Spiced roasted chickpeas with hummus, grilled zucchini and peppers for a vibrant, protein-rich Mediterranean bowl.
# What you need:
→ Chickpeas
01 - 2 (15-ounce) cans chickpeas, drained and rinsed
02 - 2 tablespoons extra-virgin olive oil
03 - 1 teaspoon smoked paprika
04 - 1/2 teaspoon ground cumin
05 - 1/2 teaspoon garlic powder
06 - 1/2 teaspoon fine salt
07 - 1/4 teaspoon freshly ground black pepper
→ Hummus
08 - 1 1/2 cups hummus (store-bought or homemade)
→ Grilled Vegetables
09 - 1 medium zucchini, sliced
10 - 1 red bell pepper, cored and cut into strips
11 - 1 yellow bell pepper, cored and cut into strips
12 - 1 small red onion, sliced into rings
13 - 2 tablespoons extra-virgin olive oil
14 - Salt and freshly ground black pepper, to taste
→ Garnishes
15 - 1/4 cup fresh parsley, chopped
16 - 1 tablespoon toasted sesame seeds
17 - Lemon wedges, for serving
# Directions:
01 - Preheat the oven to 425°F and position the rack in the center.
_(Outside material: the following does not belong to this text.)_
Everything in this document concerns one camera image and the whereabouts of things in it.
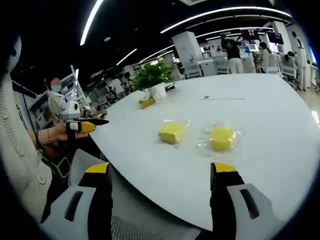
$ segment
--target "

02 - Pat the drained chickpeas very dry with a clean kitchen towel or paper towels. Toss the chickpeas in a bowl with 2 tablespoons olive oil, smoked paprika, ground cumin, garlic powder, 1/2 teaspoon salt and 1/4 teaspoon black pepper until evenly coated.
03 - Spread the seasoned chickpeas in a single layer on a baking sheet lined with parchment paper. Roast for 25 to 30 minutes, shaking the pan or stirring halfway through, until the chickpeas are golden and crisp. Remove from the oven and set aside to cool slightly.
04 - Heat a grill pan over medium-high heat. Toss the zucchini, red and yellow peppers and red onion with 2 tablespoons olive oil and a pinch of salt and pepper. Grill the vegetables for 6 to 8 minutes, turning occasionally, until tender and lightly charred. Transfer to a platter.
05 - Spoon approximately 3/8 cup to 1/2 cup hummus into each serving bowl and spread into a shallow layer. Arrange the grilled vegetables over the hummus, then scatter a generous portion of roasted chickpeas on top.
06 - Garnish each bowl with chopped parsley, toasted sesame seeds and lemon wedges. Serve immediately; optionally drizzle with tahini or a squeeze of lemon for extra brightness.